DATA SUPPLIED:

━━━━━━

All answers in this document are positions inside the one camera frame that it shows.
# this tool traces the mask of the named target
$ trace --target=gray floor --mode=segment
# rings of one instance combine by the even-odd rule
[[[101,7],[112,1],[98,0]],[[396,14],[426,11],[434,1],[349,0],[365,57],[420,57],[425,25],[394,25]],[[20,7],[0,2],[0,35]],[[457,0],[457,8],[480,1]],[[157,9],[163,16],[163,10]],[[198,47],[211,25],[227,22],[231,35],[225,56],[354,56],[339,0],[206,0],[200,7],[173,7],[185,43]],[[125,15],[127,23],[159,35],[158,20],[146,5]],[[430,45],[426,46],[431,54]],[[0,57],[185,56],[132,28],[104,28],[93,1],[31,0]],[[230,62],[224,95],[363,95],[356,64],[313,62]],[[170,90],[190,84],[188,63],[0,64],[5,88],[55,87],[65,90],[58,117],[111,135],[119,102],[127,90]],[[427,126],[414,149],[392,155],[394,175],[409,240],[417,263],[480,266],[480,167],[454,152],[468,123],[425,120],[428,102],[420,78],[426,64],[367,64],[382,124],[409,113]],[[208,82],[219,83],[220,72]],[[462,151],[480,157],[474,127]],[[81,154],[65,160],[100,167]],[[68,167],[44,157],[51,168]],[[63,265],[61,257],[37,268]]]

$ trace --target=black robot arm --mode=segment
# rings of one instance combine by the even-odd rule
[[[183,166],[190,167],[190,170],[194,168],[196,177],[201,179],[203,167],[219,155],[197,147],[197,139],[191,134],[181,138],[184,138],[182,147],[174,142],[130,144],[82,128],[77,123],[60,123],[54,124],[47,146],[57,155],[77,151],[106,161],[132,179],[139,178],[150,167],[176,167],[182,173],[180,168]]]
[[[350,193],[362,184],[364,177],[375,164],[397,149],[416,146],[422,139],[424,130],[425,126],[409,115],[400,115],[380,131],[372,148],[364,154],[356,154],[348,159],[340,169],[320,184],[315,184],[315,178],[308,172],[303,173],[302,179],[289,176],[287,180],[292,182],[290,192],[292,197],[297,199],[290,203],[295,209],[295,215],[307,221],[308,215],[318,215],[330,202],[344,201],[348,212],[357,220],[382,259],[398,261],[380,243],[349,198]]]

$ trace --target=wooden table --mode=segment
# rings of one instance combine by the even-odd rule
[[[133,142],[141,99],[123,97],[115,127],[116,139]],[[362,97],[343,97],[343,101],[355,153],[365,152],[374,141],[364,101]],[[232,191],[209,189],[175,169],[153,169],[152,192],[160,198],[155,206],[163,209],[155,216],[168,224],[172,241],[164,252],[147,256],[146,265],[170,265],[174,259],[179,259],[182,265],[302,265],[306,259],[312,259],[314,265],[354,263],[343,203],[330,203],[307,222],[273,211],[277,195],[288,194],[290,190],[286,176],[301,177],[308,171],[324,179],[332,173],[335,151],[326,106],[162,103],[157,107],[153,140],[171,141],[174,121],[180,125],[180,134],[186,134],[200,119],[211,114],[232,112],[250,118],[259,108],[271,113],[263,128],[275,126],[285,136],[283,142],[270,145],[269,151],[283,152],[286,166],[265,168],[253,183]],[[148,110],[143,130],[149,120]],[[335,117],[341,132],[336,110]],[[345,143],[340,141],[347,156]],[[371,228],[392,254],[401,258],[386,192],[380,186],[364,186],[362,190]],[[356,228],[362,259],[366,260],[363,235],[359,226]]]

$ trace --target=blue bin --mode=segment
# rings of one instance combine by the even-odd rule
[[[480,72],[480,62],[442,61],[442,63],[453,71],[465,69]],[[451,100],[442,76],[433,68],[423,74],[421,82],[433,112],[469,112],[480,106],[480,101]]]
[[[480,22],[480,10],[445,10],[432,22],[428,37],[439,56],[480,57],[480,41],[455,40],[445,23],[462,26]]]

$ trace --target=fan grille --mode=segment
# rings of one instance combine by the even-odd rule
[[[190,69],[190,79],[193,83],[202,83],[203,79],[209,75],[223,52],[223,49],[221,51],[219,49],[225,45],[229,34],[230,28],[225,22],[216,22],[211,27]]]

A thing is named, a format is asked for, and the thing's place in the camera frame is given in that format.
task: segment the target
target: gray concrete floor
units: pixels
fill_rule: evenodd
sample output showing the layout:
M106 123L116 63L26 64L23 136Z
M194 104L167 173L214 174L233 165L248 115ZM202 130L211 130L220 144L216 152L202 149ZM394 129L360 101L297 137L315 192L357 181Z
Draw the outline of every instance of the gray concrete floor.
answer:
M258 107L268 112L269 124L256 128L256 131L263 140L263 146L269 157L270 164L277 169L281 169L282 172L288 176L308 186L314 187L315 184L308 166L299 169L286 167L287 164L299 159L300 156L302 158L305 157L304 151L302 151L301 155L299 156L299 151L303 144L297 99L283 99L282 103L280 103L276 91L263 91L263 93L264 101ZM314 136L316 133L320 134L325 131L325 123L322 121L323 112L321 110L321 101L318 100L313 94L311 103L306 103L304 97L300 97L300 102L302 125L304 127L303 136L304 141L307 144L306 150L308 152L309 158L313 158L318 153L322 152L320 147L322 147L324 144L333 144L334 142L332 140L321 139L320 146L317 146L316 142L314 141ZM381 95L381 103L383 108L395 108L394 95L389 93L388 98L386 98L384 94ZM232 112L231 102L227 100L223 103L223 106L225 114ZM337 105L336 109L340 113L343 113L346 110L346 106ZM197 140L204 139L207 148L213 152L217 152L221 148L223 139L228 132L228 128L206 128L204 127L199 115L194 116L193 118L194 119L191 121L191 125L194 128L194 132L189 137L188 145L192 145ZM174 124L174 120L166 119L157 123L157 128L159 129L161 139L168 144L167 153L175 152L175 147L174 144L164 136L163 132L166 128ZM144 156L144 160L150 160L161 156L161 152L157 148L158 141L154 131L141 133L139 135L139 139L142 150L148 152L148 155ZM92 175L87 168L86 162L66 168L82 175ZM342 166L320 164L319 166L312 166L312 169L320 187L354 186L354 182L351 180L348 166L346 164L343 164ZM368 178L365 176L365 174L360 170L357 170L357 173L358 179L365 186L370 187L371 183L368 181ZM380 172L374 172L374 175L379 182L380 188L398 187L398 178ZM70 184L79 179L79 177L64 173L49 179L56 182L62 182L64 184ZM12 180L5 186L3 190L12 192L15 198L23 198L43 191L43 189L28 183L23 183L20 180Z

━━━━━━

A full, exact repeat of the entries above is required.

SOLUTION FOR THIS PROBLEM:
All answers in this document are positions inside the one camera frame that it shows.
# this tool traces the mask of the named target
$ trace --target=gray floor --mode=segment
# rings of one instance combine by the even-odd rule
[[[101,7],[112,1],[98,0]],[[396,14],[426,11],[434,1],[349,0],[365,57],[420,57],[425,25],[394,25]],[[20,7],[0,2],[0,35]],[[457,0],[457,8],[480,1]],[[157,9],[163,16],[163,10]],[[198,47],[211,25],[227,22],[231,35],[225,56],[354,56],[339,0],[206,0],[200,7],[173,7],[185,43]],[[125,15],[127,23],[159,35],[158,20],[146,5]],[[430,45],[426,46],[431,54]],[[0,57],[185,56],[132,28],[104,28],[93,1],[31,0]],[[230,62],[224,95],[363,95],[356,64],[313,62]],[[170,90],[190,84],[188,63],[0,64],[5,88],[55,87],[65,90],[58,117],[111,135],[119,102],[127,90]],[[427,126],[414,149],[392,155],[394,175],[409,240],[417,263],[480,266],[480,167],[454,152],[468,123],[425,120],[428,102],[420,78],[426,64],[367,64],[382,124],[409,113]],[[208,82],[219,83],[220,72]],[[462,151],[480,157],[474,127]],[[81,154],[65,160],[100,167]],[[68,167],[44,157],[51,168]],[[63,265],[61,257],[37,268]]]

$ trace --target=black robot arm --mode=segment
# rings of one instance combine by the even-odd rule
[[[183,166],[190,167],[190,170],[194,168],[196,177],[201,179],[203,167],[219,155],[197,147],[197,139],[191,134],[181,138],[184,138],[182,147],[174,142],[130,144],[82,128],[77,123],[60,123],[54,124],[47,146],[57,155],[77,151],[106,161],[132,179],[139,178],[150,167],[176,167],[182,173],[180,168]]]
[[[350,193],[362,184],[364,177],[375,164],[397,149],[416,146],[422,139],[424,130],[425,126],[409,115],[400,115],[380,131],[372,148],[364,154],[356,154],[348,159],[340,169],[320,184],[315,184],[315,178],[308,172],[303,173],[302,179],[289,176],[287,180],[292,182],[290,192],[292,197],[297,199],[290,203],[295,209],[295,215],[307,221],[308,215],[318,215],[330,202],[344,201],[348,212],[357,220],[382,259],[398,261],[380,243],[349,198]]]

$ trace --target=wooden table --mode=segment
# rings of one instance combine by the even-odd rule
[[[133,142],[141,99],[123,97],[115,127],[116,139]],[[362,97],[343,97],[343,101],[355,153],[365,152],[374,141],[364,101]],[[232,191],[209,189],[175,169],[153,169],[152,192],[160,198],[155,206],[163,209],[155,216],[168,224],[172,241],[164,252],[147,256],[146,265],[170,265],[174,259],[179,259],[182,265],[302,265],[306,259],[312,259],[314,265],[354,263],[343,203],[330,203],[307,222],[273,211],[277,195],[288,194],[290,190],[286,176],[301,177],[308,171],[324,179],[332,173],[335,151],[326,106],[162,103],[157,107],[153,140],[171,141],[174,121],[180,125],[180,134],[186,134],[200,119],[211,114],[232,112],[250,118],[259,108],[271,113],[263,128],[275,126],[285,136],[283,142],[270,145],[269,151],[283,152],[286,166],[265,168],[253,183]],[[148,110],[143,130],[149,120]],[[335,117],[341,132],[336,110]],[[345,143],[340,141],[347,156]],[[371,228],[392,254],[401,258],[386,192],[380,186],[364,186],[362,190]],[[356,228],[362,259],[366,260],[363,235],[359,226]]]

$ trace --target=blue bin --mode=segment
# rings of one instance combine by the even-odd rule
[[[480,72],[480,62],[442,61],[442,63],[453,71],[465,69]],[[451,100],[442,76],[433,68],[423,74],[421,82],[433,112],[469,112],[480,106],[480,101]]]
[[[480,22],[480,10],[445,10],[432,22],[428,37],[439,56],[480,57],[480,41],[455,40],[445,23],[462,26]]]

$ trace --target=fan grille --mode=segment
# rings of one instance combine by the even-odd rule
[[[190,69],[190,79],[193,83],[202,83],[203,79],[209,75],[223,52],[223,49],[221,51],[219,49],[225,45],[229,34],[230,28],[225,22],[216,22],[211,27]]]

A thing is named, a format is asked for, and the thing's place in the camera frame is given in that format.
task: segment the target
target: gray concrete floor
units: pixels
fill_rule: evenodd
sample output showing the layout:
M106 123L116 63L26 64L23 136Z
M194 104L167 173L214 174L233 165L248 115ZM202 130L211 130L220 144L216 152L202 149ZM394 129L360 101L297 137L315 192L357 181Z
Draw the outline of every instance of the gray concrete floor.
answer:
M258 107L268 112L269 124L256 128L256 131L263 140L263 146L269 157L270 164L277 169L281 169L282 172L288 176L308 186L314 187L315 184L308 166L299 169L286 167L287 164L299 159L300 156L302 158L305 157L304 151L302 151L301 155L299 156L299 151L303 144L297 99L283 99L282 103L280 103L276 91L263 91L263 93L264 101ZM314 136L316 133L320 134L325 131L325 123L322 121L323 112L321 110L321 101L318 100L313 94L311 103L306 103L304 97L300 97L300 102L302 125L304 127L303 136L304 141L307 144L306 150L308 152L309 158L313 158L318 153L322 152L320 147L322 147L324 144L333 144L334 142L332 140L321 139L320 146L317 146L316 142L314 141ZM381 95L381 103L383 108L395 108L394 95L389 93L388 98L386 98L384 94ZM232 112L231 102L227 100L223 103L223 106L225 114ZM337 105L336 109L340 113L343 113L346 110L346 106ZM197 140L204 139L207 148L213 152L217 152L221 148L223 139L228 132L228 128L206 128L204 127L199 115L194 116L193 118L194 119L191 121L191 125L194 128L194 132L189 137L188 145L192 145ZM174 124L174 120L166 119L157 123L157 128L159 129L161 139L168 144L167 153L175 152L175 147L174 144L164 136L163 132L166 128ZM144 156L144 160L150 160L161 156L161 152L157 148L158 141L154 131L141 133L139 135L139 139L142 150L148 152L148 155ZM92 175L87 168L86 162L66 168L82 175ZM342 166L320 164L319 166L312 166L312 169L320 187L354 186L354 182L351 180L348 166L346 164L343 164ZM368 178L365 176L365 174L360 170L357 170L357 173L358 179L365 186L370 187L371 183L368 181ZM380 172L374 172L374 175L379 182L380 188L398 187L398 178ZM70 184L79 179L79 177L64 173L49 179L56 182L62 182L64 184ZM12 180L5 186L3 190L12 192L15 198L23 198L43 191L43 189L28 183L23 183L20 180Z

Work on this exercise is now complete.